**What you need to do**
Among the lines of the records, count those containing the word "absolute", then give the number alone.

**Data excerpts**
· · · ·

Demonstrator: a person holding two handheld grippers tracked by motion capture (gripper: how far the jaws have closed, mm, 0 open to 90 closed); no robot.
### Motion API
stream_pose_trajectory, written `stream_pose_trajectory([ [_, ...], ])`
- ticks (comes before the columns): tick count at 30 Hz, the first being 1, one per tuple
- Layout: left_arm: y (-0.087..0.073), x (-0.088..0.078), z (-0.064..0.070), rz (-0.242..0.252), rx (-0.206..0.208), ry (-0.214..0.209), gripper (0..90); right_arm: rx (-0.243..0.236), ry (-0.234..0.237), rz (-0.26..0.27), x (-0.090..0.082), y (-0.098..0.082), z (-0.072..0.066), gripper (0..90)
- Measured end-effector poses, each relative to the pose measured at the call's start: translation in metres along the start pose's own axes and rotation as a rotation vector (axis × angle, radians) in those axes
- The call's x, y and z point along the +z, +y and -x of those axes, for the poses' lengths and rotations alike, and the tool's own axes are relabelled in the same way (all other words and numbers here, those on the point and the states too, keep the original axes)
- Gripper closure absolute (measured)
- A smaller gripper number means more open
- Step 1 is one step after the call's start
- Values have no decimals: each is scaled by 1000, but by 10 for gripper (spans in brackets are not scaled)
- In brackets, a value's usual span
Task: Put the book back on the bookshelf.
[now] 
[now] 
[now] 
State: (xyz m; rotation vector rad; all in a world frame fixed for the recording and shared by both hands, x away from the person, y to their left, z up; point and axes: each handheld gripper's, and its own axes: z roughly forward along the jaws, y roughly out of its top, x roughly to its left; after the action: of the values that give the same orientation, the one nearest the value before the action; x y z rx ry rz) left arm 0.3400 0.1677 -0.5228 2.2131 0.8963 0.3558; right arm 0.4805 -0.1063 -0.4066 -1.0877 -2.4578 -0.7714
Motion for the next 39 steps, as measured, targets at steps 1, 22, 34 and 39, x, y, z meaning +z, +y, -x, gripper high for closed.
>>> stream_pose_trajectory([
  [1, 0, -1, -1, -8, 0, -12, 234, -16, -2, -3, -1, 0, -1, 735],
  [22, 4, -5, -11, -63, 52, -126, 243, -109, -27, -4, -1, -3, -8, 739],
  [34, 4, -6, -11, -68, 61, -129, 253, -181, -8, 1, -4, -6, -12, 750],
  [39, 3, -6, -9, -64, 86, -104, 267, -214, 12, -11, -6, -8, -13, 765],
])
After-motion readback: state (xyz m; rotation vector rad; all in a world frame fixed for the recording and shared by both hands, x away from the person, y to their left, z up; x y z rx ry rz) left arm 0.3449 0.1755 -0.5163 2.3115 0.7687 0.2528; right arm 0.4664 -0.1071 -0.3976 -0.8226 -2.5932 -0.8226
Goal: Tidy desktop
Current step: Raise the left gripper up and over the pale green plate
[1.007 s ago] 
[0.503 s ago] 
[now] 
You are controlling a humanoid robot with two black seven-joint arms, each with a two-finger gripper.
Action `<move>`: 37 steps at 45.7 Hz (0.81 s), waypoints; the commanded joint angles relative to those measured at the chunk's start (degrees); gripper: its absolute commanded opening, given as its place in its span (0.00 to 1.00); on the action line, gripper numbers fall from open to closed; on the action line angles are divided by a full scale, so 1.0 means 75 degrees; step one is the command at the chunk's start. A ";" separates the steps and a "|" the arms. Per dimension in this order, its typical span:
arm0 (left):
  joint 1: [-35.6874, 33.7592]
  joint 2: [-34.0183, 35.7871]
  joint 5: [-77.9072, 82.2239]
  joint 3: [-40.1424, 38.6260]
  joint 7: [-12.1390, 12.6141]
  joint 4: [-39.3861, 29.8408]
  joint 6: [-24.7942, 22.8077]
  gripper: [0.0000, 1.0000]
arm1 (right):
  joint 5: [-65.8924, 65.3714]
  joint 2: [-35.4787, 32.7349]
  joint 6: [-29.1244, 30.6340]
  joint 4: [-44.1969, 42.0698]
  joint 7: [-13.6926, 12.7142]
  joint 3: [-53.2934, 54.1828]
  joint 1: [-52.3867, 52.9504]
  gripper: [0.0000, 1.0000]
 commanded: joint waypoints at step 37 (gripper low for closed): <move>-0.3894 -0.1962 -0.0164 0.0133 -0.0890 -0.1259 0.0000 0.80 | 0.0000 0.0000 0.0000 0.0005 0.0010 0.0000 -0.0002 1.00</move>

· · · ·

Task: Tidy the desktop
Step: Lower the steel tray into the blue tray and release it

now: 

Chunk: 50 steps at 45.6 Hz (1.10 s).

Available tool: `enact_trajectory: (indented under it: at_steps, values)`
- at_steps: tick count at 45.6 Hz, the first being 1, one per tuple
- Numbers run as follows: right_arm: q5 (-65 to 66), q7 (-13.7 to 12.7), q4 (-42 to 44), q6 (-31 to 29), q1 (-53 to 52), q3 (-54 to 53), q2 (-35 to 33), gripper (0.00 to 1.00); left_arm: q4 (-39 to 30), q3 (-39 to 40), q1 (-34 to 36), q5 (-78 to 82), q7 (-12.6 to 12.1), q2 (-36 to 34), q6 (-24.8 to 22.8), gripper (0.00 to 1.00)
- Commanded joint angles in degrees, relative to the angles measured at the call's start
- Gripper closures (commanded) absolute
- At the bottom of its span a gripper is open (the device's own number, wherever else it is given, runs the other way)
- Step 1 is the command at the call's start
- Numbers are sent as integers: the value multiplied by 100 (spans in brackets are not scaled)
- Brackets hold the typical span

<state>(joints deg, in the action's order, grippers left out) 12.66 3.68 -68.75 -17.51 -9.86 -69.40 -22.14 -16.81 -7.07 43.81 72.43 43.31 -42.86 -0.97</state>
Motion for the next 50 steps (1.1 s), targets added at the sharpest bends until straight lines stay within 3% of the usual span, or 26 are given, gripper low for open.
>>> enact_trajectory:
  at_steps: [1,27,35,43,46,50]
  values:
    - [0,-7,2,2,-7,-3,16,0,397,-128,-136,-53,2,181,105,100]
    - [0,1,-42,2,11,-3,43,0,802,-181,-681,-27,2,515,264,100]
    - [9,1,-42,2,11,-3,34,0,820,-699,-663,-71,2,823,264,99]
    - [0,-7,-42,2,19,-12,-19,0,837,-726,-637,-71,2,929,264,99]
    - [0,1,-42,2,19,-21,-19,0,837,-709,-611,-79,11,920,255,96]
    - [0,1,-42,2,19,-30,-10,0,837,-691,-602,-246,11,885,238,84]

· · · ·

**Answer**
3